Aside from the pictures, copy the listing exactly.
·····
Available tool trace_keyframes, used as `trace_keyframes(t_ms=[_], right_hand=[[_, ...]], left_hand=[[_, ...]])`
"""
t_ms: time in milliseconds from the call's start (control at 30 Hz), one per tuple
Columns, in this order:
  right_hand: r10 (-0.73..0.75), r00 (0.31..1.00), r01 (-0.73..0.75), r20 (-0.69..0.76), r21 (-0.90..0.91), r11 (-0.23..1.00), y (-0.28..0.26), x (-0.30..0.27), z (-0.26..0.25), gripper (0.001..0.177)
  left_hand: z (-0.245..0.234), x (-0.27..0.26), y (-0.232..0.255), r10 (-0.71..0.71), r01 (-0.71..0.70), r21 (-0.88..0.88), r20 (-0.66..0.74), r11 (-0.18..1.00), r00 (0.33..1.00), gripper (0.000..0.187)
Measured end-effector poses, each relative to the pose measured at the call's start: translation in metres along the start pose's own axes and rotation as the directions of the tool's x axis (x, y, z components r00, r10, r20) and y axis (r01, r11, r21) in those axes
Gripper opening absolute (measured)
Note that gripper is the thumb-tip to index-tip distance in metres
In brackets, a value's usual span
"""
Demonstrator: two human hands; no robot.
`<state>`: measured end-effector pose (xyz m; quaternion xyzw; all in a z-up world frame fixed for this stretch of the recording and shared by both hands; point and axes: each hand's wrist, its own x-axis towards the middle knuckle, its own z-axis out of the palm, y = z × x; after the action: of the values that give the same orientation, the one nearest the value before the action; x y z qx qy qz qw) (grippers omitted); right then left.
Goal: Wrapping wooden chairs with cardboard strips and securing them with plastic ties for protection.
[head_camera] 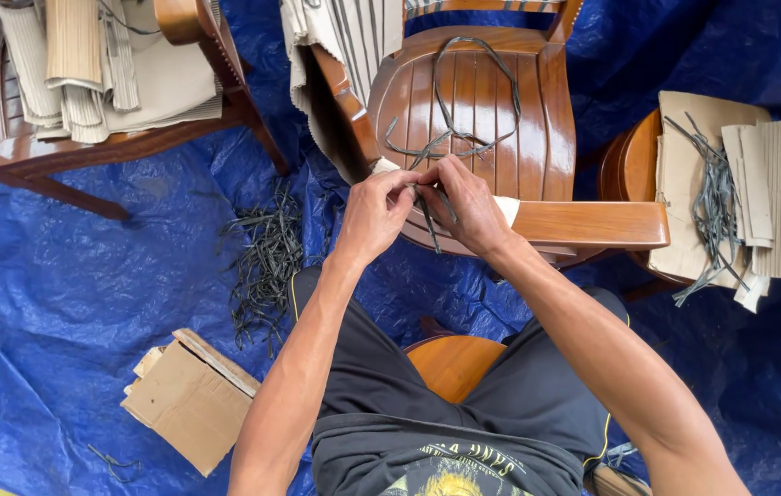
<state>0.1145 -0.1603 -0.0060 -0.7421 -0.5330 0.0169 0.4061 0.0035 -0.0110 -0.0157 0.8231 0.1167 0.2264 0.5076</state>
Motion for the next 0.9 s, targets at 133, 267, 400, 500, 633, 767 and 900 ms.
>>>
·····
## EXERCISE SOLUTION
Available tool trace_keyframes, used as `trace_keyframes(t_ms=[_], right_hand=[[_, ...]], left_hand=[[_, ...]])`
"""
t_ms: time in milliseconds from the call's start (control at 30 Hz), one per tuple
Columns, in this order:
  right_hand: r10 (-0.73..0.75), r00 (0.31..1.00), r01 (-0.73..0.75), r20 (-0.69..0.76), r21 (-0.90..0.91), r11 (-0.23..1.00), y (-0.28..0.26), x (-0.30..0.27), z (-0.26..0.25), gripper (0.001..0.177)
  left_hand: z (-0.245..0.234), x (-0.27..0.26), y (-0.232..0.255), r10 (-0.71..0.71), r01 (-0.71..0.70), r21 (-0.88..0.88), r20 (-0.66..0.74), r11 (-0.18..1.00), r00 (0.33..1.00), gripper (0.000..0.187)
Measured end-effector poses, each relative to the pose measured at the call's start: translation in metres along the start pose's own axes and rotation as the directions of the tool's x axis (x, y, z components r00, r10, r20) and y axis (r01, r11, r21) in those axes
Gripper opening absolute (measured)
Note that gripper is the thumb-tip to index-tip distance in metres
In brackets, a value's usual span
"""
Demonstrator: two human hands; no robot.
`<state>`: measured end-effector pose (xyz m; quaternion xyzw; all in a z-up world frame fixed for this stretch of the recording and shared by both hands; point and axes: each hand's wrist, its own x-axis towards the middle knuckle, its own z-axis out of the palm, y = z × x; after the action: of the values that give the same orientation, the one nearest the value before the action; x y z qx qy qz qw) (grippers omitted); right then left.
Goal: Wrapping wooden chairs with cardboard strips and securing them with plastic ties for protection.
[head_camera] 
<state>0.1145 -0.1603 -0.0060 -0.7421 -0.5330 0.0169 0.4061 0.0035 -0.0110 -0.0157 0.8231 0.1167 0.2264 0.5076</state>
Motion for the next 0.9 s, targets at 133, 267, 400, 500, 633, 767 and 900 ms.
>>>

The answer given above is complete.